Me lembro de uma frase de José Teles dizendo que um dia as
cinematecas ainda iriam fazer retrospectivas da pornochanchada. Já aconteceu,
claro. Cinemateca faz retrospectiva de qualquer coisa que, independente de sua
qualidade estética, tenha produzido uma influência cultural, tenha afetado
nossa maneira de ver a arte e o mundo, tenha trazido para a linha de frente
idéias e conceitos que andavam meio jururus, escondidos lá na rabeira da fila.
A British Library está realizando neste mês de março uma
exposição que marca os 40 anos do movimento punk na Inglaterra. O ano de 1976
foi escolhido como o do pontapé inicial do movimento, e este artigo no The
Guardian (http://tinyurl.com/zalkqrj)
dá um balanço no material exposto: filmes, discos, roupas, panfletos, filipetas
de show, fanzines, instrumentos, clips de rádio e TV. Andy Linehan, o curador
de música popular da biblioteca, explica que a instituição “sempre colecionou
tanto a cultura quanto a contracultura”, e que o punk, pelo impacto que
produziu nas artes e no comportamento, deixou um legado dos mais importantes.
“As pessoas veem o movimento como algo negativo e niilista,”
diz Linehan, “mas o punk foi algo positivo em vários aspectos. Ele assinalou,
por exemplo, o início da música independente.” A estética e a economia do DIY
(“Do It Yourself”, faça você mesmo) era uma tapa na cara do sistema de produção
capitalista onde é preciso ter muita grana para conseguir ganhar seu primeiro
centavo. O punk, com seus discos mal produzidos, seus shows ofensivos e caóticos,
suas roupas maltrapilhas, seus adereços chocantes, chutou o pau da barraca de
um sistema musical milionário.
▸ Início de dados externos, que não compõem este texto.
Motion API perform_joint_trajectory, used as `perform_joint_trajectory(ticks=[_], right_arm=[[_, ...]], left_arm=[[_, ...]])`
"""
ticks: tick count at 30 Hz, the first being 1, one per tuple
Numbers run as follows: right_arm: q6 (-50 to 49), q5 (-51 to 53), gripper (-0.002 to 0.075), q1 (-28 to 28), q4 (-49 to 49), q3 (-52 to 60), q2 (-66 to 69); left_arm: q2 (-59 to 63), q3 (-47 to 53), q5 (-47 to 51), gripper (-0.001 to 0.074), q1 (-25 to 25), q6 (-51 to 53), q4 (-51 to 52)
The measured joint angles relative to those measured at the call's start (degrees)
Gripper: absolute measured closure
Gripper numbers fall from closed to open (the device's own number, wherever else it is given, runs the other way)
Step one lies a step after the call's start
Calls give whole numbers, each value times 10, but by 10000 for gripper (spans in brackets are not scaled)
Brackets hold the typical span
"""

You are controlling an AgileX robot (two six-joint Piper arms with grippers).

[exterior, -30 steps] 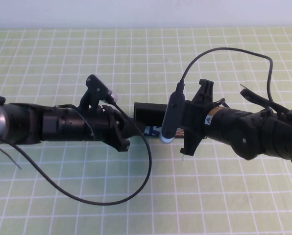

Ele
surgiu numa época onde o rock perdia a rebeldia original e transbordava em
efemérides babilônicas, operísticas, envolvendo megaprodução, orquestras,
limusines, aviões carregados de equipamentos e tietes.
Imagino que muitos punks
radicais se revoltarão contra essa “honraria”, assim como muitos poetas
marginais serão capazes de fazer piquetes ofensivos diante da Academia de
Letras no dia em que um ex-colega aceitar tomar posse. Acho que não importa.
Quando o sistema homenageia seus próprios contestadores, certamente tem a
intenção de com isto neutralizar sua virulência, ou pelo menos atenuá-la. O Sistema
sempre tentará digerir e assimilar – de que outro modo sobreviveria? – tudo que
o ameaça e que ele não pode simplesmente destruir. A repulsa inicial, o medo
inicial, o horror inicial irão sendo pouco a pouco substituídos pela aceitação
resignada do fato de que aquele animal selvagem resistiu a todas as tentativas
de extermínio, e que agora faz parte do mundo como o conhecemos.